--- GIVEN DATA Enclosed Below ---

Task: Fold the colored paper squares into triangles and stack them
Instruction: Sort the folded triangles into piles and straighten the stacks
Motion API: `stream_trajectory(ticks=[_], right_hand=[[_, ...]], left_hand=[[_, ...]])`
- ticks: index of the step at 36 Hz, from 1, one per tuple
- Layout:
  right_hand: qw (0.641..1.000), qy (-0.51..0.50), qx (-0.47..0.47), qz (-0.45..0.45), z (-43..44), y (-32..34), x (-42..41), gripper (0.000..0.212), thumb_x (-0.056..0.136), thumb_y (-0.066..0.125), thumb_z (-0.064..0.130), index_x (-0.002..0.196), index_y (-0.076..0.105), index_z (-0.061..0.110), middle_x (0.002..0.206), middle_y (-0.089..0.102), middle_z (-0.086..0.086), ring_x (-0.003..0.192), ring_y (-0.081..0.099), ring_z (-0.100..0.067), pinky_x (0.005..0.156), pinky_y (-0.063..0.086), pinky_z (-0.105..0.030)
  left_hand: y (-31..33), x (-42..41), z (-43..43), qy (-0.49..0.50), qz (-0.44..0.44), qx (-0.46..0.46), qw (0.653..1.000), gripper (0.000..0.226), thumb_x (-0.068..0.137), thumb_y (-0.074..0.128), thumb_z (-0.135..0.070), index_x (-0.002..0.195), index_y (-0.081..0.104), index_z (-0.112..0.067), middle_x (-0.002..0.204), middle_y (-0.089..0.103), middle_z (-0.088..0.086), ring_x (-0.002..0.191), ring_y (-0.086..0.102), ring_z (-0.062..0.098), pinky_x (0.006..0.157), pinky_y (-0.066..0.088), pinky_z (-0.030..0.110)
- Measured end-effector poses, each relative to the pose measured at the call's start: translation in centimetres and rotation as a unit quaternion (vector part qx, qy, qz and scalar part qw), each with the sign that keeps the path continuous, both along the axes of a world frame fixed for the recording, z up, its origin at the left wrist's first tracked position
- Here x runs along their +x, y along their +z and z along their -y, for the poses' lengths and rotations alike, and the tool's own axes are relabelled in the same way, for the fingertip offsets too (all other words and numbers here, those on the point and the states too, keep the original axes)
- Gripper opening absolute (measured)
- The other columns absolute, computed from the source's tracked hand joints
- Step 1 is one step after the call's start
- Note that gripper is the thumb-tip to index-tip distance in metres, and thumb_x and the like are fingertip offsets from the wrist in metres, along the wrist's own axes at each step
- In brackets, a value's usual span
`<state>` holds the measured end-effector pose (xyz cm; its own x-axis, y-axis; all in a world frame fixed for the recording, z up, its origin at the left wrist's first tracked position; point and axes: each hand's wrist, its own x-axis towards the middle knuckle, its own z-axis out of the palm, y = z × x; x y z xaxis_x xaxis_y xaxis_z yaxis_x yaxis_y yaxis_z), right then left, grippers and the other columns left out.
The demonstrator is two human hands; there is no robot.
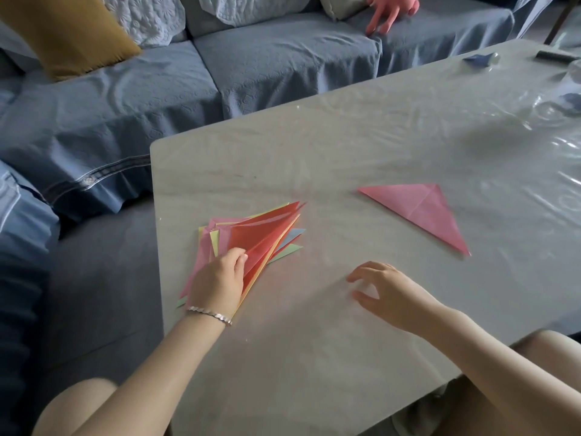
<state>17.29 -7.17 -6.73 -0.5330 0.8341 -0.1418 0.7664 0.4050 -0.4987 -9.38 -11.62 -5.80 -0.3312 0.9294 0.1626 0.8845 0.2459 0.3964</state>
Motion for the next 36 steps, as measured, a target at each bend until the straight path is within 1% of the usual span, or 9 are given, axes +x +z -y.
stream_trajectory(ticks=[3, 6, 12, 18, 21, 25, 27, 32, 36], right_hand=[[0.999, -0.014, 0.027, -0.014, 0.1, 0.7, 0.6, 0.029, 0.089, 0.057, 0.028, 0.118, 0.058, 0.025, 0.123, 0.053, 0.009, 0.115, 0.049, -0.012, 0.095, 0.035, -0.019], [0.988, -0.072, 0.109, -0.076, 0.2, 1.9, 1.6, 0.03, 0.084, 0.065, 0.016, 0.114, 0.063, 0.016, 0.119, 0.058, -0.001, 0.111, 0.055, -0.019, 0.093, 0.033, -0.018], [0.934, -0.201, 0.241, -0.169, 0.6, 2.1, 3.7, 0.02, 0.081, 0.063, 0.006, 0.101, 0.067, 0.007, 0.11, 0.06, -0.011, 0.109, 0.05, -0.027, 0.095, 0.028, -0.018], [0.964, -0.13, 0.184, -0.142, 1.9, -1.0, 3.8, 0.024, 0.082, 0.064, 0.004, 0.107, 0.067, 0.008, 0.115, 0.063, -0.004, 0.12, 0.05, -0.021, 0.102, 0.036, -0.032], [0.986, -0.035, 0.136, -0.093, 2.6, -2.6, 2.3, 0.04, 0.091, 0.046, 0.03, 0.122, 0.06, 0.009, 0.131, 0.054, 0.0, 0.132, 0.033, -0.012, 0.108, 0.025, -0.023], [0.994, 0.05, 0.099, 0.01, 2.9, -4.2, 0.0, 0.077, 0.091, 0.0, 0.06, 0.139, 0.041, 0.015, 0.147, 0.031, 0.005, 0.139, 0.017, -0.014, 0.114, 0.014, -0.032], [0.989, 0.054, 0.125, 0.06, 3.0, -4.6, -0.6, 0.074, 0.095, -0.001, 0.053, 0.136, 0.047, 0.014, 0.143, 0.04, 0.002, 0.135, 0.032, -0.016, 0.114, 0.018, -0.029], [0.985, 0.015, 0.147, 0.084, 3.5, -4.7, -0.5, 0.064, 0.1, 0.006, 0.042, 0.126, 0.058, 0.014, 0.133, 0.054, -0.001, 0.124, 0.049, -0.017, 0.107, 0.027, -0.027], [0.98, -0.009, 0.174, 0.099, 3.7, -4.5, 0.5, 0.068, 0.1, 0.005, 0.041, 0.12, 0.062, 0.011, 0.129, 0.057, -0.005, 0.119, 0.054, -0.02, 0.106, 0.022, -0.031]], left_hand=[[0.5, 1.7, 0.4, -0.09, -0.074, 0.14, 0.983, 0.021, 0.084, 0.051, -0.014, 0.085, 0.069, -0.004, 0.066, 0.069, 0.01, 0.053, 0.064, 0.025, 0.054, 0.042, 0.026], [0.1, 4.3, 0.5, -0.2, -0.114, 0.196, 0.953, 0.029, 0.08, 0.044, -0.006, 0.091, 0.07, 0.0, 0.095, 0.071, 0.013, 0.082, 0.07, 0.023, 0.082, 0.043, 0.03], [-2.8, 8.3, -0.3, -0.327, -0.15, 0.101, 0.928, 0.037, 0.077, 0.039, -0.004, 0.088, 0.073, -0.01, 0.099, 0.072, 0.005, 0.095, 0.067, 0.019, 0.083, 0.052, 0.037], [-4.7, 8.9, -1.0, -0.337, -0.135, -0.038, 0.931, 0.042, 0.07, 0.034, -0.011, 0.083, 0.074, -0.016, 0.096, 0.072, 0.002, 0.09, 0.068, 0.016, 0.074, 0.055, 0.031], [-5.1, 9.3, -0.8, -0.293, -0.072, -0.061, 0.951, 0.044, 0.071, 0.035, -0.013, 0.095, 0.072, -0.018, 0.106, 0.07, 0.002, 0.098, 0.066, 0.018, 0.077, 0.053, 0.036], [-5.7, 9.5, 0.3, -0.286, -0.088, -0.084, 0.95, 0.045, 0.077, 0.043, -0.026, 0.119, 0.057, -0.023, 0.124, 0.06, -0.001, 0.113, 0.058, 0.018, 0.092, 0.046, 0.042], [-5.5, 9.4, 0.7, -0.274, -0.086, -0.115, 0.951, 0.05, 0.08, 0.035, -0.036, 0.124, 0.055, -0.021, 0.128, 0.057, -0.003, 0.117, 0.055, 0.019, 0.095, 0.044, 0.045], [-4.9, 9.0, 1.9, -0.267, -0.064, -0.196, 0.941, 0.085, 0.07, -0.009, -0.071, 0.145, 0.006, -0.035, 0.154, -0.001, -0.013, 0.142, -0.008, 0.018, 0.109, -0.013, 0.041], [-4.7, 8.5, 2.4, -0.229, -0.077, -0.217, 0.946, 0.08, 0.065, -0.012, -0.064, 0.142, -0.003, -0.044, 0.152, -0.013, -0.017, 0.14, -0.02, 0.019, 0.109, -0.015, 0.043]])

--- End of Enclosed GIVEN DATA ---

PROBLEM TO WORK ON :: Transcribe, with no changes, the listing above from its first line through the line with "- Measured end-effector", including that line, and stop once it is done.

EXERCISE OUTPUT ::
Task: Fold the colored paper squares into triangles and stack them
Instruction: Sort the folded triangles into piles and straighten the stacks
Motion API: `stream_trajectory(ticks=[_], right_hand=[[_, ...]], left_hand=[[_, ...]])`
- ticks: index of the step at 36 Hz, from 1, one per tuple
- Layout:
  right_hand: qw (0.641..1.000), qy (-0.51..0.50), qx (-0.47..0.47), qz (-0.45..0.45), z (-43..44), y (-32..34), x (-42..41), gripper (0.000..0.212), thumb_x (-0.056..0.136), thumb_y (-0.066..0.125), thumb_z (-0.064..0.130), index_x (-0.002..0.196), index_y (-0.076..0.105), index_z (-0.061..0.110), middle_x (0.002..0.206), middle_y (-0.089..0.102), middle_z (-0.086..0.086), ring_x (-0.003..0.192), ring_y (-0.081..0.099), ring_z (-0.100..0.067), pinky_x (0.005..0.156), pinky_y (-0.063..0.086), pinky_z (-0.105..0.030)
  left_hand: y (-31..33), x (-42..41), z (-43..43), qy (-0.49..0.50), qz (-0.44..0.44), qx (-0.46..0.46), qw (0.653..1.000), gripper (0.000..0.226), thumb_x (-0.068..0.137), thumb_y (-0.074..0.128), thumb_z (-0.135..0.070), index_x (-0.002..0.195), index_y (-0.081..0.104), index_z (-0.112..0.067), middle_x (-0.002..0.204), middle_y (-0.089..0.103), middle_z (-0.088..0.086), ring_x (-0.002..0.191), ring_y (-0.086..0.102), ring_z (-0.062..0.098), pinky_x (0.006..0.157), pinky_y (-0.066..0.088), pinky_z (-0.030..0.110)
- Measured end-effector poses, each relative to the pose measured at the call's start: translation in centimetres and rotation as a unit quaternion (vector part qx, qy, qz and scalar part qw), each with the sign that keeps the path continuous, both along the axes of a world frame fixed for the recording, z up, its origin at the left wrist's first tracked position

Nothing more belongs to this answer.